# Work instruction
Please copy out every line in the entries that includes the word "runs".

────────

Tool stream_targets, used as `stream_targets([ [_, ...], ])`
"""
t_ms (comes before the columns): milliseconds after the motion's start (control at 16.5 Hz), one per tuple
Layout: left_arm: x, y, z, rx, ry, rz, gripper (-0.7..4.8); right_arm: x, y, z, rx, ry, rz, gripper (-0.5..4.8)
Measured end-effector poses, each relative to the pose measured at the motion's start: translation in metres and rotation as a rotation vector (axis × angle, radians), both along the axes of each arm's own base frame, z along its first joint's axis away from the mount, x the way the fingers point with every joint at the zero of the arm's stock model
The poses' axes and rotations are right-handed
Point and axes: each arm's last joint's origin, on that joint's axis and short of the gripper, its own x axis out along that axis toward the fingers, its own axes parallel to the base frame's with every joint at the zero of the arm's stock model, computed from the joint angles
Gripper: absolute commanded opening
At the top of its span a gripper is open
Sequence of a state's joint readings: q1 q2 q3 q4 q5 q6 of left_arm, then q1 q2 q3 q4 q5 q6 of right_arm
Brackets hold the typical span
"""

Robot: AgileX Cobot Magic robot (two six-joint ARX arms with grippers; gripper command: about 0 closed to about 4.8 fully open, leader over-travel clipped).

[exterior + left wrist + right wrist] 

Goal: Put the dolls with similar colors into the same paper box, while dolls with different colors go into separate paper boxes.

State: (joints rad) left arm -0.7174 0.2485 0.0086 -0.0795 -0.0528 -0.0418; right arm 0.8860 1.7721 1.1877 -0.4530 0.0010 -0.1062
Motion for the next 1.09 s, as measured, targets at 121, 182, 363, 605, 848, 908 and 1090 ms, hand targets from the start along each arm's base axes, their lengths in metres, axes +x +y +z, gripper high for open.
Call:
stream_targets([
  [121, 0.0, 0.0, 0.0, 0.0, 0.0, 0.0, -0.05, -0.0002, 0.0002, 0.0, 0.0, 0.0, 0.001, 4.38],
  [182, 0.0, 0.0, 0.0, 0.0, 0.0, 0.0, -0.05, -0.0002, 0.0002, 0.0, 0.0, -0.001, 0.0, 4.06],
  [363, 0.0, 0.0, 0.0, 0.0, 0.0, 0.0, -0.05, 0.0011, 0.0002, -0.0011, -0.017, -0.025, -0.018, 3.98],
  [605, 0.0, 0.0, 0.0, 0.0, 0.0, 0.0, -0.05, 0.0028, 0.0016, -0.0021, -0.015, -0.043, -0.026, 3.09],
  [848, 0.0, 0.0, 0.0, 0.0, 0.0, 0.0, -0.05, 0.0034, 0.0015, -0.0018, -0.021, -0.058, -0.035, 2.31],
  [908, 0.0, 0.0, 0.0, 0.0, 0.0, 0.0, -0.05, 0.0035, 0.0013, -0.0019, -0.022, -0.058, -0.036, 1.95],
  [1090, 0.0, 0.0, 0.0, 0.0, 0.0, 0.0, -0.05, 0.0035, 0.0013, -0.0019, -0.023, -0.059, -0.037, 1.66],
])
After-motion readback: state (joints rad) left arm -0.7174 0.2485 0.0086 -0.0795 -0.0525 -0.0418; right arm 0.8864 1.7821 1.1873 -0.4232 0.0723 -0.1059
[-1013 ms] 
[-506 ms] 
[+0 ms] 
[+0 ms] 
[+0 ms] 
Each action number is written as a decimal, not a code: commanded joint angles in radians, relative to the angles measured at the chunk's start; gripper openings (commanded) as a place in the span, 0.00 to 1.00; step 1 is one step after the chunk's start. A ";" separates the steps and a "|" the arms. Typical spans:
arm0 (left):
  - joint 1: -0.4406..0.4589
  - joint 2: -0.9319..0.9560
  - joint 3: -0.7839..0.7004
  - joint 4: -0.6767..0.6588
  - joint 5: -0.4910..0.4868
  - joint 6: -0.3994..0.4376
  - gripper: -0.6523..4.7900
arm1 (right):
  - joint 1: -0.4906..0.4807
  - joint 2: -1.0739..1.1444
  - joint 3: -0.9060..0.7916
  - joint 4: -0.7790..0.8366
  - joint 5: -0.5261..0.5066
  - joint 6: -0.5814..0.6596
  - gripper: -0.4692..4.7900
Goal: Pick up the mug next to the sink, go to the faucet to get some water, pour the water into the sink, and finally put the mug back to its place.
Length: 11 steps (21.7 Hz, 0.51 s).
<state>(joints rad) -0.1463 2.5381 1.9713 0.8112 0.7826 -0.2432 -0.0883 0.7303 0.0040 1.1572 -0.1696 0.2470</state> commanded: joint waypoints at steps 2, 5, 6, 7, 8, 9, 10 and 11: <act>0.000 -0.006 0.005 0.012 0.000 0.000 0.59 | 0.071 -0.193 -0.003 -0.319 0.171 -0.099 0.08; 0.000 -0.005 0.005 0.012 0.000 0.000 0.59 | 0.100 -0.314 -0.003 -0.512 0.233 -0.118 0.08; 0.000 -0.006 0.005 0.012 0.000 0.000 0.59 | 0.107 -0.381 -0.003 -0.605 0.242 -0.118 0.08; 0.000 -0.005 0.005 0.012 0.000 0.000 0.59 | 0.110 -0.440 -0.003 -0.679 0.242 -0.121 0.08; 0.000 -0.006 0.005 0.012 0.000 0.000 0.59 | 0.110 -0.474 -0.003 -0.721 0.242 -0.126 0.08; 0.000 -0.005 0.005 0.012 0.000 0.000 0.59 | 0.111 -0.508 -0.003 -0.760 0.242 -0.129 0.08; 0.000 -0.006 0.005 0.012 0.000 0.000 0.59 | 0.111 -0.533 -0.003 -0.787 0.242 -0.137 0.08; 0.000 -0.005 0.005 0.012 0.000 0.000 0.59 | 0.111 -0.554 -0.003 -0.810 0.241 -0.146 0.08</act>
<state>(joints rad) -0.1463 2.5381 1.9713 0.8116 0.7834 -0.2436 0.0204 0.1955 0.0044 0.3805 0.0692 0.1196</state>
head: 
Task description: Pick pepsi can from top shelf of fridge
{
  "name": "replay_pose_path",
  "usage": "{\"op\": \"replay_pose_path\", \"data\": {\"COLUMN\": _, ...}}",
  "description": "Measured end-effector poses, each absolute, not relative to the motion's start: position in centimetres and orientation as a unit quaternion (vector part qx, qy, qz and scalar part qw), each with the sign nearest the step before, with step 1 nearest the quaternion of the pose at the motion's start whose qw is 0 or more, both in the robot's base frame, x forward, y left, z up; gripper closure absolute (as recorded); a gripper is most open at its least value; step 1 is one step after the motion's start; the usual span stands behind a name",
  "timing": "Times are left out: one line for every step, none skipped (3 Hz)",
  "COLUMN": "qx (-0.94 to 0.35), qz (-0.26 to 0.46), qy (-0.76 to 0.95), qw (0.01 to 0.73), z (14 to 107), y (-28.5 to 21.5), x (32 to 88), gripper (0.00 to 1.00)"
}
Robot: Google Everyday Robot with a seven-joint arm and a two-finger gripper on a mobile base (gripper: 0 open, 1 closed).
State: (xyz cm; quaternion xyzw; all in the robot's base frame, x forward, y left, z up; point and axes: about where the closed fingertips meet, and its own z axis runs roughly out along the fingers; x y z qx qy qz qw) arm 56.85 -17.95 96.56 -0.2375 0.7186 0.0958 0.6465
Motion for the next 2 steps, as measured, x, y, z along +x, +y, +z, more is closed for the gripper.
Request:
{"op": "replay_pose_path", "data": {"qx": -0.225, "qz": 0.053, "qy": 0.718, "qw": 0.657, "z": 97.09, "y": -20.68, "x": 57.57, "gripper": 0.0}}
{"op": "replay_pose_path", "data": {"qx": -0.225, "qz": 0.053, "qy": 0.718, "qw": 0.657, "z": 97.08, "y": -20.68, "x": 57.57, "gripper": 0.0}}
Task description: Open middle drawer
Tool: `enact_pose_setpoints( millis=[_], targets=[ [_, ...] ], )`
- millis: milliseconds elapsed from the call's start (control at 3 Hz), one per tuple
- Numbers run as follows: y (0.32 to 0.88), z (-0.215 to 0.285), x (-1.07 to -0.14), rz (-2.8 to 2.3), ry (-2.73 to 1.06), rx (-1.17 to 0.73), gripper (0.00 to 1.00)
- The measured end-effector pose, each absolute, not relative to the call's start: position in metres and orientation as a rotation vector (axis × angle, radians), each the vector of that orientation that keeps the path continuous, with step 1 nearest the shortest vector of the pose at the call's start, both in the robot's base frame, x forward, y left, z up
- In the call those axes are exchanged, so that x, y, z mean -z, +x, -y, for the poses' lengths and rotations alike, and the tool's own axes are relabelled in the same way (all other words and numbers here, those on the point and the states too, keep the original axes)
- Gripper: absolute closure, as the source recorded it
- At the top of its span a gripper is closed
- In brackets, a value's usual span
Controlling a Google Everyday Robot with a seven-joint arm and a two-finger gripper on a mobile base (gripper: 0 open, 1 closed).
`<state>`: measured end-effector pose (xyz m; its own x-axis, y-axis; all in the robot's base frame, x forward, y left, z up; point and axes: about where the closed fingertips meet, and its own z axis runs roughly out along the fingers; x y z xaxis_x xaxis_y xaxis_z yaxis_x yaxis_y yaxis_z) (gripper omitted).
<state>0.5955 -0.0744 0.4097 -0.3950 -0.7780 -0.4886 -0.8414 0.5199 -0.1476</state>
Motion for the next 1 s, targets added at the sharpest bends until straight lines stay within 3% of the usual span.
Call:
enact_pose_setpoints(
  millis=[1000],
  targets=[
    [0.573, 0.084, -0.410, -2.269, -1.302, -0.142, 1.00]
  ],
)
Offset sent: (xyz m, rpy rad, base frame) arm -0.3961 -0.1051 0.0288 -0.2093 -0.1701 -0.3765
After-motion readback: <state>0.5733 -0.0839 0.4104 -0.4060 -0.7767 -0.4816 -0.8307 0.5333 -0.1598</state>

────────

# Exercise response
State: (xyz cm; quaternion xyzw; all in the robot's base frame, x forward, y left, z up; point and axes: about where the closed fingertips meet, and its own z axis runs roughly out along the fingers; x y z qx qy qz qw) arm 56.85 -17.95 96.56 -0.2375 0.7186 0.0958 0.6465
`<state>`: measured end-effector pose (xyz m; its own x-axis, y-axis; all in the robot's base frame, x forward, y left, z up; point and axes: about where the closed fingertips meet, and its own z axis runs roughly out along the fingers; x y z xaxis_x xaxis_y xaxis_z yaxis_x yaxis_y yaxis_z) (gripper omitted).

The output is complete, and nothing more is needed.